▸ Problem to work on
Using the records that appear below, write out exactly the lines from the one with "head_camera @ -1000" through the one with "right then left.", keeping both end lines.

[Dataset excerpts]

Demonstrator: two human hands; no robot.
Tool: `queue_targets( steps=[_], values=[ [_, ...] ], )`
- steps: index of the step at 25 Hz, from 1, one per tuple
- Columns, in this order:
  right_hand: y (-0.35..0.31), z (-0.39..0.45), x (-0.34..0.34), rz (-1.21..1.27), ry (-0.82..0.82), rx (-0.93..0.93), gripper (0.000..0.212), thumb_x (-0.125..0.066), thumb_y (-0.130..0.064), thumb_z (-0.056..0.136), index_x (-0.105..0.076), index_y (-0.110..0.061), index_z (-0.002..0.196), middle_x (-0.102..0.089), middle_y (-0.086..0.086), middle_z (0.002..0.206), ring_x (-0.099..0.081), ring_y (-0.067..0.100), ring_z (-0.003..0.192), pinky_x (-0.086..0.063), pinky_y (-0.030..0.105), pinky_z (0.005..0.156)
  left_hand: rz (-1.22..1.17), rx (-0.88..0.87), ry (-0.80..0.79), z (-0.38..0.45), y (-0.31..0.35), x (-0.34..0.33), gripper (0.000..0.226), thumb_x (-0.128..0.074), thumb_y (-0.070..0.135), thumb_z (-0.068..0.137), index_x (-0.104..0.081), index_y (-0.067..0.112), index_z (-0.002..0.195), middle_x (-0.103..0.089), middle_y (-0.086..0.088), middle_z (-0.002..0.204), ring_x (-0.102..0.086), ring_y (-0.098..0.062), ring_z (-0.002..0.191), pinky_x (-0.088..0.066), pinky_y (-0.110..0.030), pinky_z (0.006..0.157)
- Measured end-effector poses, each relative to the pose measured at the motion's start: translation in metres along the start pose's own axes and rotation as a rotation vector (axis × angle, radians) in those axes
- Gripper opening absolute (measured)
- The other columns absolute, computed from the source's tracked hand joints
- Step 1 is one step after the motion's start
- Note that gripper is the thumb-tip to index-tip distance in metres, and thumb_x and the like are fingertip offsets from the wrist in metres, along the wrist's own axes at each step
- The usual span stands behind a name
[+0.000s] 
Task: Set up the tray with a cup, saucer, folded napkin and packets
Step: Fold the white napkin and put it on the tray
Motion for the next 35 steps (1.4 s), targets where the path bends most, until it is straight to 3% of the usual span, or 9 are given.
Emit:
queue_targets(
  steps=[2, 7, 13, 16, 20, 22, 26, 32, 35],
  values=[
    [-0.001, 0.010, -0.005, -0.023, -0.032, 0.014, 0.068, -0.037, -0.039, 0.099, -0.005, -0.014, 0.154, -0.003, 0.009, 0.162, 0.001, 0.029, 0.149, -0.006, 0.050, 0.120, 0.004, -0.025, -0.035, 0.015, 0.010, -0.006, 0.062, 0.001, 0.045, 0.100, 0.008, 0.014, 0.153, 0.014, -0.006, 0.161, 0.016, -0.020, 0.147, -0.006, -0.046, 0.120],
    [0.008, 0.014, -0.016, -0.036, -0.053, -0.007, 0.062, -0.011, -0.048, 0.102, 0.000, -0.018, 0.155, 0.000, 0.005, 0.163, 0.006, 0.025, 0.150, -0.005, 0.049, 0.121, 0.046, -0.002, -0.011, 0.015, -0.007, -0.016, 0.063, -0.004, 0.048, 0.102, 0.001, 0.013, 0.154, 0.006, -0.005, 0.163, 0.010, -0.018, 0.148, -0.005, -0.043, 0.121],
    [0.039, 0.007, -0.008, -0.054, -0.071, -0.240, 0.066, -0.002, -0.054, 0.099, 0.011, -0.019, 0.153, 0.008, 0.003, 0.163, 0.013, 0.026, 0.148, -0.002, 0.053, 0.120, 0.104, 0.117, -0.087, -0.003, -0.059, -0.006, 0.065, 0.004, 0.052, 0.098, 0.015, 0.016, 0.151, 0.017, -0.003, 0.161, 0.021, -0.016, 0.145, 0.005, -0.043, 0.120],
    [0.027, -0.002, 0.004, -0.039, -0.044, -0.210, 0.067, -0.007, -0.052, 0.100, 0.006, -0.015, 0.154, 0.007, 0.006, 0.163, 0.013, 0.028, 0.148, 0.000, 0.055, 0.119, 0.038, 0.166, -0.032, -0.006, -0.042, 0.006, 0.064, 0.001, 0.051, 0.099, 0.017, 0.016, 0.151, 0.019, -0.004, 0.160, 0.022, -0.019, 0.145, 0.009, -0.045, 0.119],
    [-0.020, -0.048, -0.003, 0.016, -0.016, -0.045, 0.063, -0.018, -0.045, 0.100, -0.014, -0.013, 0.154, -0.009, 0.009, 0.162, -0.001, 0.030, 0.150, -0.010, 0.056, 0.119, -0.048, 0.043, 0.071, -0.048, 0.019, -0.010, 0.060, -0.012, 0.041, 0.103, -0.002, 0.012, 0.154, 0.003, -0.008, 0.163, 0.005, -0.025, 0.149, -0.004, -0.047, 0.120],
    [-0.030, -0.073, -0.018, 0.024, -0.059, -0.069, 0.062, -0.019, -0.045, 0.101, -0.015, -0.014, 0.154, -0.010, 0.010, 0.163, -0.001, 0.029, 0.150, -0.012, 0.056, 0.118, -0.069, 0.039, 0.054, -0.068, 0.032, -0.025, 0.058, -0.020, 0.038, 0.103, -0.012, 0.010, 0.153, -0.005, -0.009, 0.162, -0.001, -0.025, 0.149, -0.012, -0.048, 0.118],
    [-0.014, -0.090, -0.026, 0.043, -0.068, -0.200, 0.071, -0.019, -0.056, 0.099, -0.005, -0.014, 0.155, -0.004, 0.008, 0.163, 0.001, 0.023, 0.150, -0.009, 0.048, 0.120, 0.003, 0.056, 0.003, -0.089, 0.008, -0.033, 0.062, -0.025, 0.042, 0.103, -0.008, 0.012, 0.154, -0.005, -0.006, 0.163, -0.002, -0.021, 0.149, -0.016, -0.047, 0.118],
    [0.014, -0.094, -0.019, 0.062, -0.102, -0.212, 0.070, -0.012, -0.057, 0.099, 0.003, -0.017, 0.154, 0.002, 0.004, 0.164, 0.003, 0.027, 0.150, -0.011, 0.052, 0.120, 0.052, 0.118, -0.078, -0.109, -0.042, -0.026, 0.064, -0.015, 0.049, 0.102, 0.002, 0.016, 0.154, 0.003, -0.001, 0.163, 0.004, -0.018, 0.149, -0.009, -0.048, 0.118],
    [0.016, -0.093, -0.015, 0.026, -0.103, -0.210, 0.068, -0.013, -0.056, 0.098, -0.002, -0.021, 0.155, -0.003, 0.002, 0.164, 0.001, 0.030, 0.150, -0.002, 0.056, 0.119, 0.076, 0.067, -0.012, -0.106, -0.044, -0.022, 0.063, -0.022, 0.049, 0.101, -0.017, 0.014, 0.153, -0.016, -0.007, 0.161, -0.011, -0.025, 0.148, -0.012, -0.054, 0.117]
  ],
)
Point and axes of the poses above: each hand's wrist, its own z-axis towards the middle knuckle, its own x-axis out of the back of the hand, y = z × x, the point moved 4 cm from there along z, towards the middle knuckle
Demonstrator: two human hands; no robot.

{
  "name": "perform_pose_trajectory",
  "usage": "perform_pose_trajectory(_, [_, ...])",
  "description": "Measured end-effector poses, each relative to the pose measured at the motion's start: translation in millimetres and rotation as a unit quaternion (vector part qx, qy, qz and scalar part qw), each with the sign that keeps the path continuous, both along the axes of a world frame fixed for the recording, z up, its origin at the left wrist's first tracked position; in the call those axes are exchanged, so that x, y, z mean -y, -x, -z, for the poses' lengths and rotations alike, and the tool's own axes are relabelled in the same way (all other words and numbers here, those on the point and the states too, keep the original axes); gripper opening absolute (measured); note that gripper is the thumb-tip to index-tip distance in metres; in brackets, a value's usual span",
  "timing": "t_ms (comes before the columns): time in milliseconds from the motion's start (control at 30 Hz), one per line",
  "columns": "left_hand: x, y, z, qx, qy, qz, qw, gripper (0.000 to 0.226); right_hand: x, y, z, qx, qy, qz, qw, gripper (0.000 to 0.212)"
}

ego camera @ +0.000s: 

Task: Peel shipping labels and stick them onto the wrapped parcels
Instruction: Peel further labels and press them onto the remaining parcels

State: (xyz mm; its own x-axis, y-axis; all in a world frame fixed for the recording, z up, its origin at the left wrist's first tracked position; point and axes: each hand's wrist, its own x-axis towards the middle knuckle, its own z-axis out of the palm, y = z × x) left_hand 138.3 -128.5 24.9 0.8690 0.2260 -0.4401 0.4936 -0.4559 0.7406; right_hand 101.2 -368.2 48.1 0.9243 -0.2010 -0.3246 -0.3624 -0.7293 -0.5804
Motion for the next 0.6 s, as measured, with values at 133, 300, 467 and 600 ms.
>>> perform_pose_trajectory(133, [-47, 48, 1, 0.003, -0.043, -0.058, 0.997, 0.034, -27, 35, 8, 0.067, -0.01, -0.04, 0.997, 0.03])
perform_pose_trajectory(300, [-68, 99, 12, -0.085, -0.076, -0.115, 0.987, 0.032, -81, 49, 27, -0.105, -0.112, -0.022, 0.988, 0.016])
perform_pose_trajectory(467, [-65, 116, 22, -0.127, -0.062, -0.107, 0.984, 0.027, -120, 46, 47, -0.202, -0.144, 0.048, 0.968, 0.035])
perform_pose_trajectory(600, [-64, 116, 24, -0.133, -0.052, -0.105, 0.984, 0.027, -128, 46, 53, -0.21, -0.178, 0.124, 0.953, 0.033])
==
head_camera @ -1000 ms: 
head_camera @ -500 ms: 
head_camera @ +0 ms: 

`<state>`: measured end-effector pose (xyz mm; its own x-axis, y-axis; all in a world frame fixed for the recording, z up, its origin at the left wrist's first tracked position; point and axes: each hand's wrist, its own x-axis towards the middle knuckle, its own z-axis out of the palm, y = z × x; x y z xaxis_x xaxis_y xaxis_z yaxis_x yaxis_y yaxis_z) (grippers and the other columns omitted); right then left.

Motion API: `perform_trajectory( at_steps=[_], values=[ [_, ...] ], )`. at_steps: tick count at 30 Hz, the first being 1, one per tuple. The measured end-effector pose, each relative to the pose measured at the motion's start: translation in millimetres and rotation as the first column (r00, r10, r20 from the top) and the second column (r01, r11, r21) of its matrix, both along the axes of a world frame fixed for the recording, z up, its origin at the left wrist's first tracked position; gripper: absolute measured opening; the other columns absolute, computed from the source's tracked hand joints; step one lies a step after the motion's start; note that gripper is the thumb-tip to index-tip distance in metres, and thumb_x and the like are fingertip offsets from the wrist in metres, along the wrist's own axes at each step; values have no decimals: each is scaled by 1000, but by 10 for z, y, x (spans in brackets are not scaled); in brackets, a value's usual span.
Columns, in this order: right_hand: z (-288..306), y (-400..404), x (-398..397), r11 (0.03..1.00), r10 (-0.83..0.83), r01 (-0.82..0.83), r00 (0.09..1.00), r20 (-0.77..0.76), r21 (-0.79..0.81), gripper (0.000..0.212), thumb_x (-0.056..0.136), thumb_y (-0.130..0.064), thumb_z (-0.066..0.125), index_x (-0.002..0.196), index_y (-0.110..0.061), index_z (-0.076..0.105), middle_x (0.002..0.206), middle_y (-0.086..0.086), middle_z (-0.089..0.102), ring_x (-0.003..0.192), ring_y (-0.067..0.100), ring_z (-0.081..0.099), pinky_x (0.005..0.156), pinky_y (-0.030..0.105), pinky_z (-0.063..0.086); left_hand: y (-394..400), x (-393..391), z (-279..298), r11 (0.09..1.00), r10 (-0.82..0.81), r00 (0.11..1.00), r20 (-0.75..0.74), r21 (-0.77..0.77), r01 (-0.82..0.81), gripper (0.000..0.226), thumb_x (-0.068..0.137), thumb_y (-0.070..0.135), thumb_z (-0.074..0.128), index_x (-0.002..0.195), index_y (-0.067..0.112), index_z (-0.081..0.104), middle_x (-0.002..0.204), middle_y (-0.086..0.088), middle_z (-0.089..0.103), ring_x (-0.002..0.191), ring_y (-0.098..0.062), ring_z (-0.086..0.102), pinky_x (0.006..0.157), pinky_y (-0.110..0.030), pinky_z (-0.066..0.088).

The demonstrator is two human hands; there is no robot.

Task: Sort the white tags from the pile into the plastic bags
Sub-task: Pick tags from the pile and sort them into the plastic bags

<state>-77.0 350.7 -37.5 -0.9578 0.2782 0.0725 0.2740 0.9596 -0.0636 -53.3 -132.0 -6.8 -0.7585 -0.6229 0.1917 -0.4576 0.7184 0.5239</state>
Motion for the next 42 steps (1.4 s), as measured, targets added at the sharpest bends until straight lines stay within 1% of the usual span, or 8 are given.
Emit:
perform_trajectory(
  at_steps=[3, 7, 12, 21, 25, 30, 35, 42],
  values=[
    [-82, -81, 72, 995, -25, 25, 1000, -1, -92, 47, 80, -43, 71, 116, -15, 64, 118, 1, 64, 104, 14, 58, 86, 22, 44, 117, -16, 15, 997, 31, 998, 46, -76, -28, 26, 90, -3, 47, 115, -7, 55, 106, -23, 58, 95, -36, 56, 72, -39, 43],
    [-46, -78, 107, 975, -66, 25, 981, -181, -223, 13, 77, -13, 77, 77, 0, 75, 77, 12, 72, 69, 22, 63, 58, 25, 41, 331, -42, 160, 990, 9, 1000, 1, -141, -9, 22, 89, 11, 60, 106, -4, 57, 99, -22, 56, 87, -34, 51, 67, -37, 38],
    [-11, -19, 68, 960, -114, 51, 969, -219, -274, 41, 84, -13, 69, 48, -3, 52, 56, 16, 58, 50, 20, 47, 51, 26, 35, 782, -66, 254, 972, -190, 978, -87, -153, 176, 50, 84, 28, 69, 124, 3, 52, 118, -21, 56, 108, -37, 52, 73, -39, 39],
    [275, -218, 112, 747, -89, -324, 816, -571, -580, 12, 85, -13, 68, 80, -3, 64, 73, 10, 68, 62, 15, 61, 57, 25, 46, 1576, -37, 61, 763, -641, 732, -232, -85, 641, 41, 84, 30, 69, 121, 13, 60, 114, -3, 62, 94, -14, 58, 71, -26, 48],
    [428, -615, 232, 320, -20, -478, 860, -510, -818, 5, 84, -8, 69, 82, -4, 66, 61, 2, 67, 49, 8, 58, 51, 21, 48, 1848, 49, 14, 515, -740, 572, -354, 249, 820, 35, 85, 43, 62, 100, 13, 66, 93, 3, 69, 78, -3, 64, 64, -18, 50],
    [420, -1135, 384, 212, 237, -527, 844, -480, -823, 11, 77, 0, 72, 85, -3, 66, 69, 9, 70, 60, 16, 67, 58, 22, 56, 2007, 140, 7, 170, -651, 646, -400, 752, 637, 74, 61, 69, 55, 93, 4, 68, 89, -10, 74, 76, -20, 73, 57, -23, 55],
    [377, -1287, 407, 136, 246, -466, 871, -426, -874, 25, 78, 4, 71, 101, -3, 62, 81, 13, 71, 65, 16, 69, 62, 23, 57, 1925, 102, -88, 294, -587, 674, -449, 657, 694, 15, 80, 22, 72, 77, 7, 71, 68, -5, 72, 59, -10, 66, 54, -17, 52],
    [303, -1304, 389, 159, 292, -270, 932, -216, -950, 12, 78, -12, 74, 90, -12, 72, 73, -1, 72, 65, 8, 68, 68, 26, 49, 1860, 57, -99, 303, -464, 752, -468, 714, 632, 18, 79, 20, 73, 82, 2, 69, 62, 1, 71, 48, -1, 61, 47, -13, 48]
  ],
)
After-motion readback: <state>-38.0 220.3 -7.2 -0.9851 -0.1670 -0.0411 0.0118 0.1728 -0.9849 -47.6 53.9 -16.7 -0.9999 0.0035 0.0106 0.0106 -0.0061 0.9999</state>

▸ Solved problem
head_camera @ -1000 ms: 
head_camera @ -500 ms: 
head_camera @ +0 ms: 

`<state>`: measured end-effector pose (xyz mm; its own x-axis, y-axis; all in a world frame fixed for the recording, z up, its origin at the left wrist's first tracked position; point and axes: each hand's wrist, its own x-axis towards the middle knuckle, its own z-axis out of the palm, y = z × x; x y z xaxis_x xaxis_y xaxis_z yaxis_x yaxis_y yaxis_z) (grippers and the other columns omitted); right then left.

Now the exercise is finished.